Title:                     Black Willow

'Iipay Aa Name:  halesii

Habitat:                North America

Description:         Black Willow (Salix gooddingii) is a deciduous shrub or tree that can grow to one hundred feet tall. It is native to Southern California, but also grows throughout the Southwest and into northern Mexico.
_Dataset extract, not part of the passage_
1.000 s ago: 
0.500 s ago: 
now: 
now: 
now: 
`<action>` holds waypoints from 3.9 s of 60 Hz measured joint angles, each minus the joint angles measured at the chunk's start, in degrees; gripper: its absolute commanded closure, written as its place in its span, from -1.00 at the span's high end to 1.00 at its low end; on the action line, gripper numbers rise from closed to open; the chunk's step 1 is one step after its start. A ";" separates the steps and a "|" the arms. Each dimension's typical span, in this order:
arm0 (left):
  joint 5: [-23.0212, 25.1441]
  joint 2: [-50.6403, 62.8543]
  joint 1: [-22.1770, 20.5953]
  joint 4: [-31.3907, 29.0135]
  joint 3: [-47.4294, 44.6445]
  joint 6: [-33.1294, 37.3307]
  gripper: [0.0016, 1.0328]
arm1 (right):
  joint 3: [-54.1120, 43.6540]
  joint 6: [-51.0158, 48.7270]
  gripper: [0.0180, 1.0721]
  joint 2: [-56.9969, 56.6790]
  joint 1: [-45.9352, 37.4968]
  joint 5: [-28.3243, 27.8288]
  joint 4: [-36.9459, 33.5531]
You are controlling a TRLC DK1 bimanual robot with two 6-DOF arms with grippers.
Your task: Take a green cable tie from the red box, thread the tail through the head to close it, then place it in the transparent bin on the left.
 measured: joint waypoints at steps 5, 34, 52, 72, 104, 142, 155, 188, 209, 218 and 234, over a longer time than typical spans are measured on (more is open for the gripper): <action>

The tree has many trunks instead of one. Each trunk has many branches with long and skinny leaves three to five inches long. The leaves are shiny green on the top and dull green underneath. The bark is dark brown or black with ridges. The Black Willow has yellow flowers one to three inches long called catkins. Its fruit is a small reddish—brown capsule with tiny, hairy green seeds inside. The leaves and the bark were used for pain medicine. According to the research of Elizabeth Windsong the plant could be used on burns, ingested as a tea, made into a chorcoal poultice, used to tan hides, and has tannic acid. Its 'Iipay Aa name is halesii.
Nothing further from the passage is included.